I live a pretty climate-controlled life. I enjoy a good thunderstorm or cold snap because I so rarely have to be out in it. Walking from my car to whatever building I’m going into (and back again) is about the extent of my exposure to the elements. Sometime in December, though, I do like to get out in the cold for an extended period. A couple of times I’ve headed up into the foothills for Nevada City’s Victorian Christmas Stroll, sometimes its Yuba City’s Christmas Stroll, and this year it was the Marysville Christmas Parade. A warmer but no less festive tradition is one I know I share with a lot of other people, and that’s taking a Christmas light drive. Throw some Christmas music on the car stereo, throw the kids in the backseat with a mug of hot chocolate, and drive around town checking out the houses of those that have much more energy and money than I do. The houses off of El Margarita Rd. in Yuba City, Sacramento’s Elmhurst neighborhood (around T & 53rd), and the “Fabulous Forties” have some of my favorite exterior light displays.
Finally, there’s no place like home for the holidays as Perry Como reminds us, and it’s absolutely correct. I still remember the Nightmare Christmas Tour of 2000. Six different family members’ houses spread across three different towns. In one day. We celebrated most of Christmas that year in the goddamn car.

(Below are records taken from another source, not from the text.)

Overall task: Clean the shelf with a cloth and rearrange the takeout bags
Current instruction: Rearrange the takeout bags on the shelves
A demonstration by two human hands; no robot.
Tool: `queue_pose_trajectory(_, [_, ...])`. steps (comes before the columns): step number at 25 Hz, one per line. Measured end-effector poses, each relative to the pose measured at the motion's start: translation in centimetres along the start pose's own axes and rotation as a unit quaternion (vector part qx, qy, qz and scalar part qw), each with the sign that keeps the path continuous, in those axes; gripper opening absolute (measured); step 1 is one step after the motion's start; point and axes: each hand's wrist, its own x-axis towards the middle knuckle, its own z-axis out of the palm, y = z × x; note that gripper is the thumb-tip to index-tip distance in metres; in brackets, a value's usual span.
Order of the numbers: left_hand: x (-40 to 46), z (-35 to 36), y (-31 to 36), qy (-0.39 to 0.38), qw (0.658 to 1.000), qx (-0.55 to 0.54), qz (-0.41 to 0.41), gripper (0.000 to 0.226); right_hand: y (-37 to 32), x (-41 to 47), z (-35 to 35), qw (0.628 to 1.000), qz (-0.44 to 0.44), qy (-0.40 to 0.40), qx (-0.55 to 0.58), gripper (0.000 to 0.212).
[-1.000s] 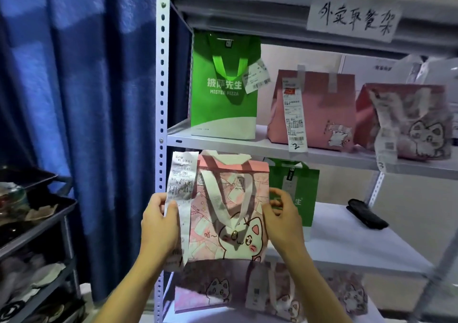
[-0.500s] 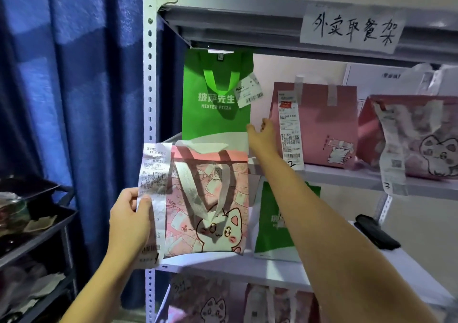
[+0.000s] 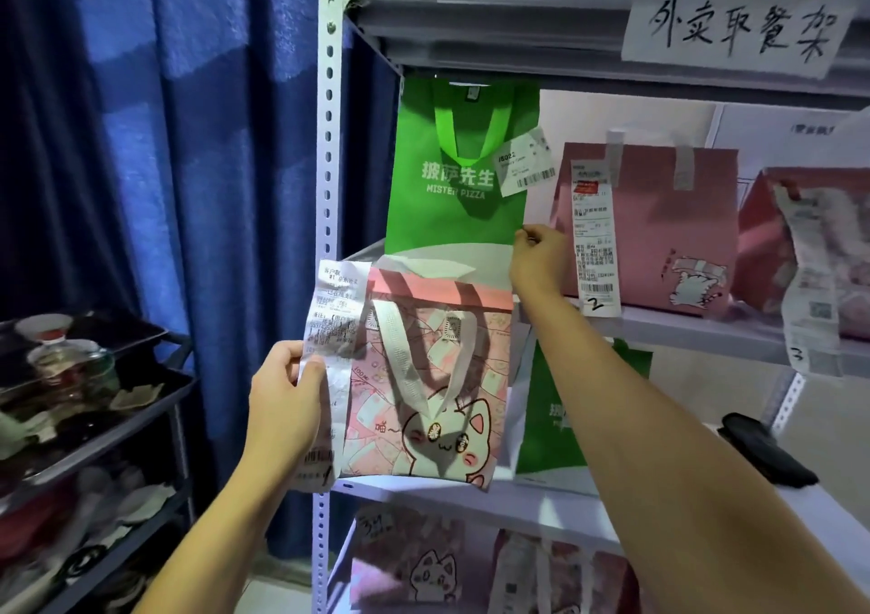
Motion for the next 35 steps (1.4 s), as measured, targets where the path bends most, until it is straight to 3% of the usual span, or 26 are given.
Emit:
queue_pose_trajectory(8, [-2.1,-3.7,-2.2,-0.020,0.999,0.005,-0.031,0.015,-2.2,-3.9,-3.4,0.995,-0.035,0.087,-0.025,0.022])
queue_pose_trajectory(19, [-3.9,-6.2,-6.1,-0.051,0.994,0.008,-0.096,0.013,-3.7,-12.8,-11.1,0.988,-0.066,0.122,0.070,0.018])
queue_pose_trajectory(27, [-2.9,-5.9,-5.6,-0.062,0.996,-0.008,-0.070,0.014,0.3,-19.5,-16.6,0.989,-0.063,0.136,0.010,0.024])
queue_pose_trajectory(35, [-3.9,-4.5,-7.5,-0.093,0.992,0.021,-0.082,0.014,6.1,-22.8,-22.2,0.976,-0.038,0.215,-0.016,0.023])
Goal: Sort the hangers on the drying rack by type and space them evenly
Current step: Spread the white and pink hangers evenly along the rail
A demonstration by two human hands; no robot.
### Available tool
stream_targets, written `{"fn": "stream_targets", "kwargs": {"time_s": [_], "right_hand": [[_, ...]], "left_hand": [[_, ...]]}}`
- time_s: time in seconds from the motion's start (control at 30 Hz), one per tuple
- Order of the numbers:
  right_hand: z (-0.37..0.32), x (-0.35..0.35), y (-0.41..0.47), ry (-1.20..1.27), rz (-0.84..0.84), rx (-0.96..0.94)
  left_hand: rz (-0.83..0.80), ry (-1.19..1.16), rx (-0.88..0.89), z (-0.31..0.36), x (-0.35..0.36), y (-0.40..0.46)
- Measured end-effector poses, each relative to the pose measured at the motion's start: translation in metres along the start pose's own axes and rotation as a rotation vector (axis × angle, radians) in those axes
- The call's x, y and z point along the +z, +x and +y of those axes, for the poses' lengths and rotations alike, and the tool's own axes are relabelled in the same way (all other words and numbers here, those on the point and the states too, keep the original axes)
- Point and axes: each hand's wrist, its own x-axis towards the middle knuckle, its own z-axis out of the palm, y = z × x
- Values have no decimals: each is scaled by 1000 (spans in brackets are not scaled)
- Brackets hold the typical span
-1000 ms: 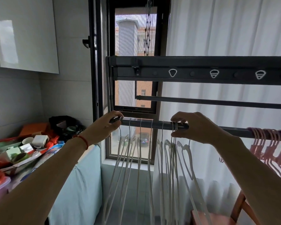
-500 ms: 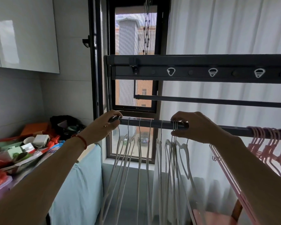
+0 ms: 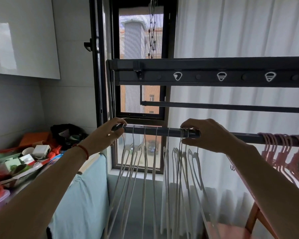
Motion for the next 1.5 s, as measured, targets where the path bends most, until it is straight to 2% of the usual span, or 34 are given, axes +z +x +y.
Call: {"fn": "stream_targets", "kwargs": {"time_s": [1.5], "right_hand": [[24, -21, -19, 111, -32, 61]], "left_hand": [[-5, 21, -4, 0, 2, 3]]}}
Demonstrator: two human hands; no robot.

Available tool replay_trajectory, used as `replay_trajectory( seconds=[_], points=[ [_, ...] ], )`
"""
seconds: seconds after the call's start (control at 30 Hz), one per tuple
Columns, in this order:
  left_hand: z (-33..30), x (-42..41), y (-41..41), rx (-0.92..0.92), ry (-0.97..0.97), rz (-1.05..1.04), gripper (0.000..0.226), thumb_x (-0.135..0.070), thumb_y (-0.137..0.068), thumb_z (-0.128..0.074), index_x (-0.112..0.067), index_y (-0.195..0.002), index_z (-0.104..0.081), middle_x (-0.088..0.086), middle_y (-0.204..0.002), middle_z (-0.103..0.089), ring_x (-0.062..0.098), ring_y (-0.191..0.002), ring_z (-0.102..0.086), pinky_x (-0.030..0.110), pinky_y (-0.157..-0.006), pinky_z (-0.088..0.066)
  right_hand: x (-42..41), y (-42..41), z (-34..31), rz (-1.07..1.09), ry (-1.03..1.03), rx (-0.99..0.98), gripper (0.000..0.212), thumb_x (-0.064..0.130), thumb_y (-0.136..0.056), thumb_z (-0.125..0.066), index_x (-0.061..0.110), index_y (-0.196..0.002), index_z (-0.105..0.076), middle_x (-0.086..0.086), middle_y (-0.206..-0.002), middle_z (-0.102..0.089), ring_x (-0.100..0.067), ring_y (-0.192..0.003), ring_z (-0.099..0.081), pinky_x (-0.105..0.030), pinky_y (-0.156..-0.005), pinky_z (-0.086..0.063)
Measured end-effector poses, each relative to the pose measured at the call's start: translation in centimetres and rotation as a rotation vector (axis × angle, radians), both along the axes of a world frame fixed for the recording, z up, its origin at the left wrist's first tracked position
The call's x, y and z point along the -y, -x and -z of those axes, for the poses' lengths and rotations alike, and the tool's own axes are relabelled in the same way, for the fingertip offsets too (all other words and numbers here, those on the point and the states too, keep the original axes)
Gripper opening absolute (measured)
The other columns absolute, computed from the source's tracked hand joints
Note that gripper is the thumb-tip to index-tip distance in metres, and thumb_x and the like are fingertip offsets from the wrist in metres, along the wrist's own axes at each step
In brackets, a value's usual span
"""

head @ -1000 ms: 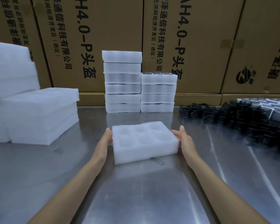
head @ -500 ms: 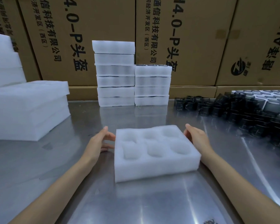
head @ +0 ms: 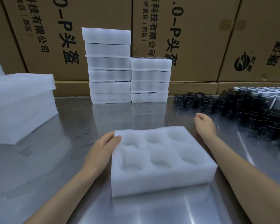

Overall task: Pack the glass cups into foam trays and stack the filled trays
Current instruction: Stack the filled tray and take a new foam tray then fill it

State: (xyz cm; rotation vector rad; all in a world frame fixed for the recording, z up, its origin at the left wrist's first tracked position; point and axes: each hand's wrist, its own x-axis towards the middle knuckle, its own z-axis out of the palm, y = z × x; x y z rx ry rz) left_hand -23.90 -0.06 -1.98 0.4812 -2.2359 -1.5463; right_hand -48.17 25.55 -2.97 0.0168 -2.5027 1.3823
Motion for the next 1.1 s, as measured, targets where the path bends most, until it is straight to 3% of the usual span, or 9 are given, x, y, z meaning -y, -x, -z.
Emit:
replay_trajectory(
  seconds=[0.1, 0.23, 0.43, 0.5, 0.57, 0.67, 0.83, 1.0, 1.1],
  points=[
    [0.1, 0.0, 0.2, -0.011, 0.006, 0.022, 0.032, -0.054, -0.072, -0.051, -0.036, -0.093, -0.068, -0.018, -0.093, -0.07, 0.01, -0.095, -0.065, 0.047, -0.096, -0.045, -0.1, 2.2, -0.1, 0.054, -0.09, 0.002, 0.043, 0.027, -0.096, -0.041, 0.022, -0.138, -0.048, 0.002, -0.135, -0.055, -0.006, -0.063, -0.046, -0.026, -0.066, -0.033],
    [0.0, 0.1, 0.9, -0.028, -0.004, 0.056, 0.033, -0.051, -0.074, -0.051, -0.032, -0.095, -0.068, -0.011, -0.092, -0.072, 0.014, -0.092, -0.066, 0.047, -0.094, -0.046, 0.1, 4.5, -0.3, 0.077, -0.18, 0.031, 0.046, 0.03, -0.094, -0.043, 0.021, -0.138, -0.047, -0.005, -0.132, -0.056, -0.028, -0.095, -0.06, -0.03, -0.076, -0.043],
    [0.1, 0.2, 1.2, -0.043, -0.003, 0.094, 0.034, -0.049, -0.076, -0.051, -0.026, -0.096, -0.067, -0.003, -0.091, -0.072, 0.022, -0.091, -0.067, 0.054, -0.092, -0.046, 0.6, 6.7, -0.4, 0.085, -0.267, 0.095, 0.048, 0.035, -0.093, -0.043, 0.026, -0.14, -0.044, -0.001, -0.144, -0.044, -0.031, -0.115, -0.054, -0.037, -0.091, -0.044],
    [0.1, 0.2, 1.2, -0.044, 0.001, 0.093, 0.034, -0.05, -0.077, -0.051, -0.028, -0.097, -0.067, -0.004, -0.091, -0.072, 0.021, -0.091, -0.067, 0.054, -0.092, -0.046, 0.6, 6.9, -0.4, 0.086, -0.265, 0.109, 0.046, 0.036, -0.094, -0.042, 0.028, -0.139, -0.045, 0.0, -0.136, -0.053, -0.029, -0.111, -0.055, -0.033, -0.084, -0.043],
    [0.1, 0.2, 1.2, -0.04, -0.001, 0.094, 0.032, -0.049, -0.077, -0.051, -0.029, -0.096, -0.068, -0.006, -0.091, -0.072, 0.019, -0.09, -0.067, 0.052, -0.091, -0.047, 0.5, 6.7, -0.4, 0.081, -0.232, 0.113, 0.044, 0.035, -0.094, -0.042, 0.029, -0.138, -0.046, 0.0, -0.115, -0.063, -0.023, -0.09, -0.058, -0.028, -0.071, -0.039],
    [-0.1, 0.1, 1.2, -0.04, 0.006, 0.093, 0.03, -0.048, -0.077, -0.051, -0.029, -0.092, -0.067, -0.007, -0.089, -0.072, 0.017, -0.088, -0.067, 0.049, -0.091, -0.047, 0.2, 6.5, -0.3, 0.088, -0.16, 0.099, 0.043, 0.032, -0.095, -0.042, 0.028, -0.137, -0.048, 0.003, -0.089, -0.062, -0.012, -0.062, -0.052, -0.027, -0.058, -0.035],
    [0.1, 0.2, 1.2, -0.041, 0.001, 0.099, 0.012, -0.037, -0.09, -0.057, -0.032, -0.091, -0.068, -0.008, -0.09, -0.072, 0.013, -0.087, -0.067, 0.045, -0.091, -0.047, 0.2, 6.9, -0.3, 0.088, -0.155, 0.109, 0.044, 0.032, -0.094, -0.042, 0.028, -0.138, -0.046, 0.0, -0.087, -0.063, -0.014, -0.062, -0.053, -0.027, -0.055, -0.036],
    [0.4, 0.2, 1.3, -0.035, 0.009, 0.095, 0.022, -0.047, -0.08, -0.052, -0.036, -0.092, -0.067, -0.011, -0.091, -0.072, 0.011, -0.087, -0.067, 0.045, -0.091, -0.048, -0.1, 8.0, -0.4, 0.093, -0.14, 0.119, 0.045, 0.032, -0.094, -0.042, 0.029, -0.139, -0.045, -0.006, -0.106, -0.067, -0.028, -0.092, -0.061, -0.032, -0.076, -0.045],
    [0.4, 0.2, 1.5, -0.042, 0.004, 0.087, 0.03, -0.048, -0.076, -0.049, -0.034, -0.095, -0.067, -0.01, -0.092, -0.071, 0.014, -0.089, -0.067, 0.049, -0.092, -0.047, -0.1, 8.5, -0.5, 0.079, -0.138, 0.146, 0.045, 0.031, -0.095, -0.043, 0.028, -0.139, -0.044, -0.006, -0.103, -0.066, -0.028, -0.089, -0.059, -0.032, -0.075, -0.043]
  ],
)
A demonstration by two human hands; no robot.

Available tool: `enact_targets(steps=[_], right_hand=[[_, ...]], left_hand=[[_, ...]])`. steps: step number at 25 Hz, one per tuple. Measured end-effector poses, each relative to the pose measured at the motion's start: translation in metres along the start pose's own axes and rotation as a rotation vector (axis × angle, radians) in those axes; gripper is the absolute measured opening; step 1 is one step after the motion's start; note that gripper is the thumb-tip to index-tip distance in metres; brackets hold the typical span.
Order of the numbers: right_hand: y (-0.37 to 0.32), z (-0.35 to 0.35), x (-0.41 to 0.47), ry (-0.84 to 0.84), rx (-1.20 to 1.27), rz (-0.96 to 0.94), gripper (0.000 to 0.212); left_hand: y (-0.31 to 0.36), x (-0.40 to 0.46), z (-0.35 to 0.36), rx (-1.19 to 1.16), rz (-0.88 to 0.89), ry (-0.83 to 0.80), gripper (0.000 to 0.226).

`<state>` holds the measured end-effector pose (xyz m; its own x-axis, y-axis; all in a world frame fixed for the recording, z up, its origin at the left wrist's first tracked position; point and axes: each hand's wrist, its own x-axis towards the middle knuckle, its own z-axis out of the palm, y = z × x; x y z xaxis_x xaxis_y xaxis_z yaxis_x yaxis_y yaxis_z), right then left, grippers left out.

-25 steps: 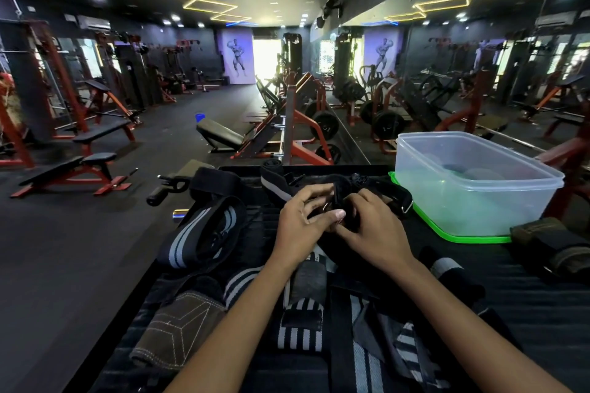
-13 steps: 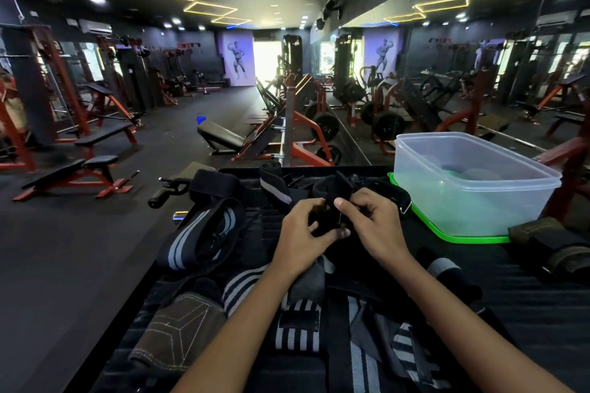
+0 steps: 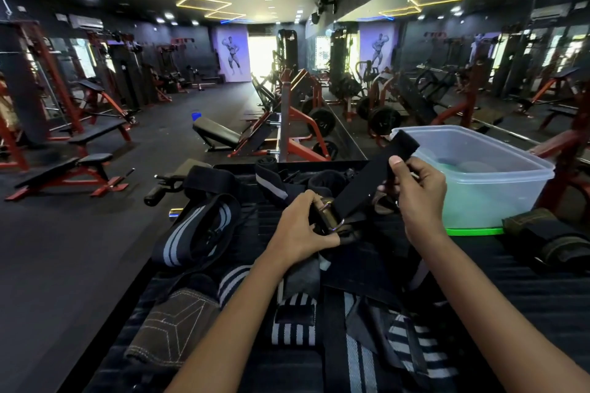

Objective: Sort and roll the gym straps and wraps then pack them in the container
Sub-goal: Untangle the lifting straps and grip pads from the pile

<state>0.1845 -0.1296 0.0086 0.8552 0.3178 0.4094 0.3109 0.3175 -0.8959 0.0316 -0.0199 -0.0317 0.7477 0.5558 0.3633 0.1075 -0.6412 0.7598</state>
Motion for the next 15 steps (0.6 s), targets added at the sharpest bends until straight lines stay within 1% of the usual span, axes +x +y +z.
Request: enact_targets(steps=[3,7,9,11,13,15], right_hand=[[-0.004,-0.004,0.002,0.076,0.032,0.024,0.025],[-0.007,-0.002,-0.002,0.093,0.07,0.059,0.021],[-0.007,-0.002,-0.003,0.083,0.095,0.078,0.022],[-0.007,-0.001,-0.003,0.068,0.144,0.108,0.025],[-0.007,0.0,-0.004,0.049,0.2,0.145,0.025],[-0.007,0.003,-0.006,0.045,0.238,0.182,0.026]], left_hand=[[-0.001,0.002,-0.003,0.047,0.011,0.034,0.054],[0.002,0.002,-0.007,0.137,0.029,0.048,0.073],[0.004,0.0,-0.013,0.154,0.089,0.078,0.069],[0.008,-0.002,-0.02,0.067,0.147,0.096,0.063],[0.014,-0.005,-0.024,-0.08,0.186,0.1,0.063],[0.019,-0.006,-0.024,-0.151,0.218,0.121,0.063]])
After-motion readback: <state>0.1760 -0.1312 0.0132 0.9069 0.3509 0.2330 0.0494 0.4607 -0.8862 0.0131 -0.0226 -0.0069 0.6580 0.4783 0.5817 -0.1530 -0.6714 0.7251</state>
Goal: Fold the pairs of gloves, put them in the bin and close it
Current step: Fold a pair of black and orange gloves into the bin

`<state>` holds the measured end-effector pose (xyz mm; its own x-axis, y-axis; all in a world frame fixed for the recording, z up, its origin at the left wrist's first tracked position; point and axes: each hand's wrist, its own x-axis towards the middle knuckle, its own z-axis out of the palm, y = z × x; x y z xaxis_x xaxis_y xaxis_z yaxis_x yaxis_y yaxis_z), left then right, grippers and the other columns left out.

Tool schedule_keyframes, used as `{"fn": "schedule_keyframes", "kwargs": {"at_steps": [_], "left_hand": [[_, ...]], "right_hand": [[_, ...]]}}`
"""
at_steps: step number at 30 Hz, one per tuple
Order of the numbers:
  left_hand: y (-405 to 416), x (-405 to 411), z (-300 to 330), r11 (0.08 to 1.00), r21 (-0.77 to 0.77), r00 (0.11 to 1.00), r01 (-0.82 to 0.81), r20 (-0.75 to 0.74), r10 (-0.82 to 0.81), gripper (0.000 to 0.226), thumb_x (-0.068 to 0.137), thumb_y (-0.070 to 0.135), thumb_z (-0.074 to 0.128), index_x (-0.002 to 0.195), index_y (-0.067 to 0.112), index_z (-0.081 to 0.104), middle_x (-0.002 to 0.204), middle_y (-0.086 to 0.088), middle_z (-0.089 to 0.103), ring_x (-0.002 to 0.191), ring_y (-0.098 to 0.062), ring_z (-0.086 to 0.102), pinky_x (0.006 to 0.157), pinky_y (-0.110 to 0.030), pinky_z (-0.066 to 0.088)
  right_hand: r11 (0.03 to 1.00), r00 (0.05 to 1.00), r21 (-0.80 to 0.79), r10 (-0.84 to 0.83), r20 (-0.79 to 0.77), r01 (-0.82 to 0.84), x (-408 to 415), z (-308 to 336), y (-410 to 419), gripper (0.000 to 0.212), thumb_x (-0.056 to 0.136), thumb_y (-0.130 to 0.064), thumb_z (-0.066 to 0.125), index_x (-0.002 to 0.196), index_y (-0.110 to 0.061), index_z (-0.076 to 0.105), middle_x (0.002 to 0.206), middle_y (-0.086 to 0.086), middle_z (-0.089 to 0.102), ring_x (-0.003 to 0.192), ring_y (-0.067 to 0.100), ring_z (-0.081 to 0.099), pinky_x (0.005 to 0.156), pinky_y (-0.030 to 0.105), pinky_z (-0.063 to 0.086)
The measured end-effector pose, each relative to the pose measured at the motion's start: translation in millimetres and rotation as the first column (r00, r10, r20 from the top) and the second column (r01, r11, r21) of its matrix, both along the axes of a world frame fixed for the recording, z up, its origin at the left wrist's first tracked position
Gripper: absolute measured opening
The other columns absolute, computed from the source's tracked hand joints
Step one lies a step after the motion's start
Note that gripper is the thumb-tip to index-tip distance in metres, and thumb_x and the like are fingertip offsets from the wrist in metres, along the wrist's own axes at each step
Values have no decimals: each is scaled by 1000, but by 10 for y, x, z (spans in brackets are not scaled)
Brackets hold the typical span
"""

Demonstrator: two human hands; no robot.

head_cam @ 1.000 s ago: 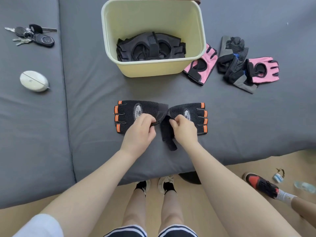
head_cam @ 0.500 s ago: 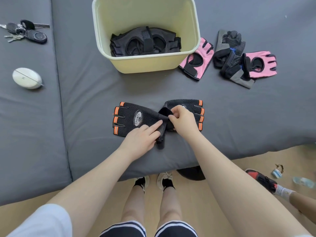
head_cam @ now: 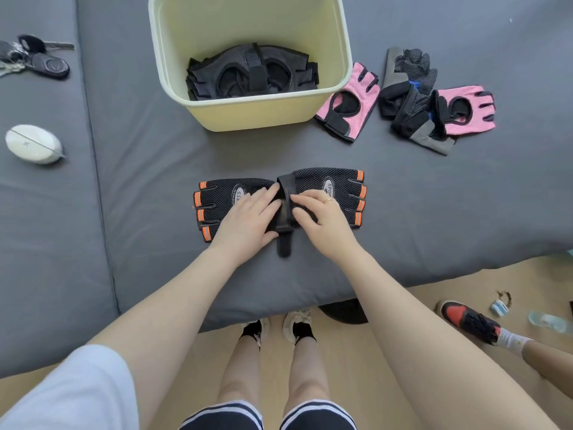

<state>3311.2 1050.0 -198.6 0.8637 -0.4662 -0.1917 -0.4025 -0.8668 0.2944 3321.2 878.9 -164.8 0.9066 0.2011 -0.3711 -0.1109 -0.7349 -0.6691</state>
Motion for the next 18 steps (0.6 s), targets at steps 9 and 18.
{"fn": "schedule_keyframes", "kwargs": {"at_steps": [9,18], "left_hand": [[98,172,13,1000,18,1000,25,1,-25,66,63,19,82,122,4,56,140,-16,47,124,-37,49,101,-48,41],[65,133,-29,997,-11,997,-71,-43,70,66,65,21,81,125,10,56,125,-27,56,111,-44,56,87,-53,48]], "right_hand": [[982,988,-119,149,30,-144,-82,-118,9,47,90,2,41,134,-13,48,127,7,56,109,32,50,96,42,42],[929,944,-182,329,13,-321,-185,-97,-123,55,72,-2,58,125,-12,49,138,4,48,122,29,44,96,44,42]]}}
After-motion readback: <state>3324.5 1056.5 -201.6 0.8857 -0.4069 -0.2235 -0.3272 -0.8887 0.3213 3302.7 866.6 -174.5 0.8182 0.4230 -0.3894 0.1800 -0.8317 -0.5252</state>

Well, no more of that. I generally spend the night before Christmas at my parents’ house with my kids. Mom has made sure bowls of nuts and candies are within easy reach no matter where you sit. Dad cooks beef stew, the Duraflame napalm log burns merrily in their undersized fireplace, and the TV tells of a kid who wanted nothing but a Red Ryder BB gun for Christmas. Once the kids are tucked away in the sofa-bed in the back den, I sit reading and sipping until it’s time for Santa to visit. At which point, Santa hauls his half-drunk ass out of his reading chair into the garage where the loot is hidden. After filling the stockings, eating the cookies that were left out (and dumping the milk), I sleepily head for the guest room and the requisite visions of sugar plums. Christmas morning is its usual kid-oriented chaos. Presents are opened, messes are made, some assembly required. By noon we are breakfasted, groomed, and ready to meet any “extended family” obligations in the afternoon. These vary from year to year, but I have long ago decreed that from December 24 at 8:00pm to December 25 at 12:00pm, I, for one, am at Chez Isenhower. No exceptions.